O pavilhão da Bélgica, com a exposição In Vivo, traz uma reflexão sobre os recursos finitos e produção arquitetônica. Propõe a criação de um novo material totalmente renovável através do cultivo de fungos, discutindo o aspecto cíclico  dos materiais em integração aos processos da natureza.

Durabilidade 

A questão da longevidade dos edifícios em relação à emissão de carbono na construção civil já é um dado bastante consolidado. Mas que países se posicionaram alinhados com esta ideia menos desenvolvimentista do ponto de vista econômico? 

A Turquia apresentou lindos exemplos de reúso de edifícios abandonados, com simulação através de realidade virtual, expondo um grande leque de possibilidades e dimensões de intervenção que tornam os espaços vivos novamente através da presença de pessoas e da ação coletiva.
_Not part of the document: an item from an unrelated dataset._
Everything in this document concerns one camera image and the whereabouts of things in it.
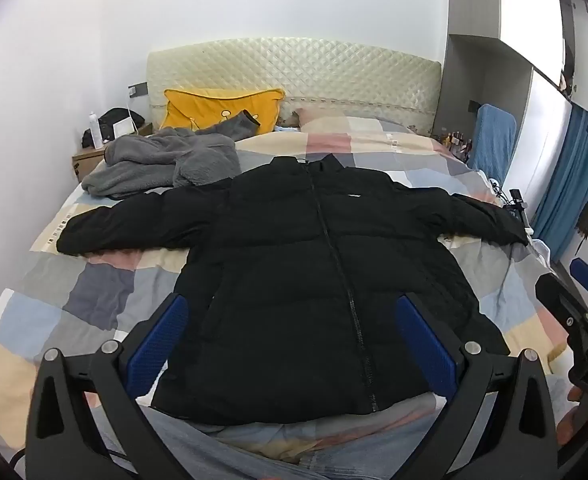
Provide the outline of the person's right hand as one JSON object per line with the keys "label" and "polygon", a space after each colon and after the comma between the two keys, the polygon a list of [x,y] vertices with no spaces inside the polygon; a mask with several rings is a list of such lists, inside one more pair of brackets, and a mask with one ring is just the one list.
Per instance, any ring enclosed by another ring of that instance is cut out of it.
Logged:
{"label": "person's right hand", "polygon": [[556,440],[558,441],[559,446],[566,445],[574,436],[576,430],[574,419],[577,411],[582,405],[583,396],[584,393],[582,392],[582,389],[579,389],[576,386],[572,387],[570,392],[567,393],[567,401],[572,402],[573,406],[556,425]]}
Faz uma crítica incisiva às grandes construções que remodelam grandes trechos urbanos e examina as suas consequências dentro das cidades. 
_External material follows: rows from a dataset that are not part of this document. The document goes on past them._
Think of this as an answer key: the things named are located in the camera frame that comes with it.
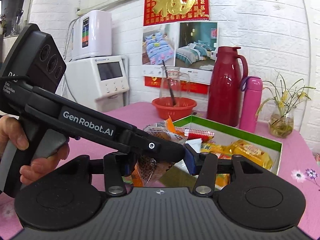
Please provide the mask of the glass pitcher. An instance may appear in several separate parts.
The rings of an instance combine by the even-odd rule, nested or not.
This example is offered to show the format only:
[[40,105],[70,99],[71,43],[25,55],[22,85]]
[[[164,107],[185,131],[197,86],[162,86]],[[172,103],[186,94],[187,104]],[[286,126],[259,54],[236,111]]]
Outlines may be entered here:
[[180,67],[166,66],[163,61],[159,98],[169,107],[181,106],[183,92],[190,93],[190,76],[180,71]]

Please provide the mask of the yellow soft bread packet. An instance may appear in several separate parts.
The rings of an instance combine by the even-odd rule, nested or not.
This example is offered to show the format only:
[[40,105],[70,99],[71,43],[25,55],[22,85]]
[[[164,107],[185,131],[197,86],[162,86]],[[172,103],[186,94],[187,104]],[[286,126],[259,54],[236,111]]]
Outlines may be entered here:
[[244,140],[237,140],[228,146],[203,142],[201,144],[201,153],[212,153],[217,155],[219,159],[231,159],[233,155],[238,154],[267,170],[273,166],[273,160],[268,153]]

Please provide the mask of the red plastic basket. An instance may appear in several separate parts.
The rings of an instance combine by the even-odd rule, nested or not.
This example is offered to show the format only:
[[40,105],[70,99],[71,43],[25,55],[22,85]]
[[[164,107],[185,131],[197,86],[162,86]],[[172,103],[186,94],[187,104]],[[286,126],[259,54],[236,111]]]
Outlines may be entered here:
[[197,102],[190,98],[175,98],[176,105],[172,104],[171,97],[153,99],[152,105],[158,116],[163,120],[171,117],[172,121],[180,120],[192,114]]

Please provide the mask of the bedding calendar poster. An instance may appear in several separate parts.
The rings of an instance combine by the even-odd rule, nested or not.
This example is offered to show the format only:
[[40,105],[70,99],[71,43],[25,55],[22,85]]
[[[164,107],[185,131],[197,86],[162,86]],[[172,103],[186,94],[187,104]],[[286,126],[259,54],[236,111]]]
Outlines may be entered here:
[[207,94],[218,48],[219,25],[189,21],[143,28],[144,84],[159,88],[166,77],[180,79],[182,91]]

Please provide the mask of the red gold fu poster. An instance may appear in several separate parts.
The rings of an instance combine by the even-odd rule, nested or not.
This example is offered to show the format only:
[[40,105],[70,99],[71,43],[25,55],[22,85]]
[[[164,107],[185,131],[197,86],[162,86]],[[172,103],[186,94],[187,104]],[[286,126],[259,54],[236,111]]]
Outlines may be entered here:
[[143,25],[209,19],[209,0],[144,0]]

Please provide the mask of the red noodle snack packet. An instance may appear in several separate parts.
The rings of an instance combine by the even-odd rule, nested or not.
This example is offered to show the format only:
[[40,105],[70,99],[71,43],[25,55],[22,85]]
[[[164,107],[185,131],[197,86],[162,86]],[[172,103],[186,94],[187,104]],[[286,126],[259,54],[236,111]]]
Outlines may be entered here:
[[188,140],[201,139],[203,142],[208,142],[214,138],[212,131],[186,127],[175,127],[175,129],[178,134],[187,137]]

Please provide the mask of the white water purifier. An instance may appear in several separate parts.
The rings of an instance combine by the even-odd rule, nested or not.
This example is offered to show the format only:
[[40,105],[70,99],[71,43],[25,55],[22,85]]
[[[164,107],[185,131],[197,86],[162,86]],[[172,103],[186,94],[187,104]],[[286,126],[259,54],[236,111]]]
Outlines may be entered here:
[[112,14],[92,10],[76,20],[73,27],[72,59],[112,55]]

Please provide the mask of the dark red thermos jug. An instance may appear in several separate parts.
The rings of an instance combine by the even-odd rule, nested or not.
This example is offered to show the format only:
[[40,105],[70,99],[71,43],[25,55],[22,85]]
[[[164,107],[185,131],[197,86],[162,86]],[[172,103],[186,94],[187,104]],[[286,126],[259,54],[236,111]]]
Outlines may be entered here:
[[241,82],[248,65],[240,47],[220,46],[209,86],[207,119],[235,127],[239,122]]

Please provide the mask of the glass vase with plant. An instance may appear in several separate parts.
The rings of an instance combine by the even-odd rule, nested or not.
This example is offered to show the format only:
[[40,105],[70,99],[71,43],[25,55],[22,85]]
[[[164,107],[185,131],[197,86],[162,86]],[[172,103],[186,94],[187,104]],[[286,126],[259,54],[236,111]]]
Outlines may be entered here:
[[295,109],[301,103],[310,101],[309,91],[316,88],[305,85],[304,79],[287,86],[284,77],[277,73],[275,81],[263,81],[263,89],[268,90],[270,96],[261,102],[255,116],[259,116],[267,103],[273,103],[274,110],[268,120],[269,133],[278,138],[287,138],[294,130]]

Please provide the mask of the white appliance with screen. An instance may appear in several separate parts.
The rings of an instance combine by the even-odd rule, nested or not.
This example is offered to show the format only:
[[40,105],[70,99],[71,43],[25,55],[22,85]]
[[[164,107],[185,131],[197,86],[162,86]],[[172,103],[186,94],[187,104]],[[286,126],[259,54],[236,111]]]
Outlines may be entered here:
[[101,56],[67,62],[57,94],[99,112],[129,104],[129,61]]

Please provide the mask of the green white cardboard box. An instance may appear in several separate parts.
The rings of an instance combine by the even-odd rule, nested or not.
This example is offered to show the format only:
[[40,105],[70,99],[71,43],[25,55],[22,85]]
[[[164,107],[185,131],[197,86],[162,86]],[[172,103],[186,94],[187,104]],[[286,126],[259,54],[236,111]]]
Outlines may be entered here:
[[[274,174],[279,173],[282,144],[277,141],[194,115],[177,120],[174,125],[177,128],[213,132],[212,143],[206,144],[202,149],[206,153],[216,154],[219,159],[231,159],[231,155],[240,154]],[[192,188],[195,185],[198,170],[200,168],[192,159],[182,160],[166,172],[159,181],[167,187]]]

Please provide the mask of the clear orange pastry packet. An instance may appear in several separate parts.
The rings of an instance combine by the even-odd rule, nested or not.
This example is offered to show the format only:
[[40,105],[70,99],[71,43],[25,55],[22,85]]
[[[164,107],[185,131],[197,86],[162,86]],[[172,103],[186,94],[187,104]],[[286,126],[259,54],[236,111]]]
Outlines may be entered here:
[[138,153],[138,160],[131,178],[133,186],[149,186],[163,176],[175,163],[184,158],[187,137],[175,128],[168,118],[147,125],[149,148]]

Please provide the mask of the pink thermos bottle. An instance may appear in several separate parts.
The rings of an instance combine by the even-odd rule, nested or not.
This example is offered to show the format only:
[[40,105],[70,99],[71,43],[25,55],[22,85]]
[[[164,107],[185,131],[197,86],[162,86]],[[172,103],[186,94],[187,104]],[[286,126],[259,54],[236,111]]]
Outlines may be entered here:
[[258,120],[256,113],[261,104],[263,82],[257,76],[248,76],[242,80],[240,88],[244,92],[244,98],[239,128],[254,133]]
Arquitetura, um lugar para ser amado _ quando uma arquitetura é vista como uma criatura viva é o tema-título do  pavilhão japonês. De maneira bastante poética e celebrando os 67 anos da inauguração do edifício do pavilhão, o foco é a importância da presença das pessoas nos edifícios e das histórias por ele abrigadas para a longevidade arquitetônica.  

Outros destaques

Pavilhão da Grã Bretanha. Sabão Azul e Água, da artista Sandra Poulson, “analisa o papel das rotinas de  limpeza como instrumento de mobilidade social e ocupação do espaço” (Foto: Cortesia)

O premiado pavilhão da Grã Bretanha, Dançando em frente à Lua, expondo uma série de esculturas realizadas a partir de materiais reutilizados da Bienal de Arte de 2022, destaca a importância da produção circular. A obra Bardo, de Madhav Kidao é um exemplo de como repensar esse ciclo: “Segundo a filosofia monoteísta, e por extensão, ocidental, a morte é uma conclusão: tudo inicia e acaba, nasce e morre. Já para o hinduísmo, budismo e outras crenças antigas, a existência é contínua: os homens são um mero elemento dentro de um sistema mais amplo, interconectado”. Apresenta elementos artísticos cheios de histórias e significados que ligam a questão social de maneira indissolúvel à questão da sustentabilidade. 

O novo museu etnográfico em Budapeste, projetado por Marcel Ferencz e construído em 2022, é apresentado no pavilhão húngaro com o tema Reziduum – A Frequência da Arquitetura. A exposição mostra a relevância do partido arquitetônico ao enterrar grande parte do edifício e integrá-lo ao parque. Também conta a relação entre a fachada rítmica inspirada nos elementos culturais do próprio museu, como a música. A seção interativa onde você pode criar a sua própria estampa a partir dos símbolos e padrões etnológicos do museu é uma imersão em todo o processo cultural e criativo do museu.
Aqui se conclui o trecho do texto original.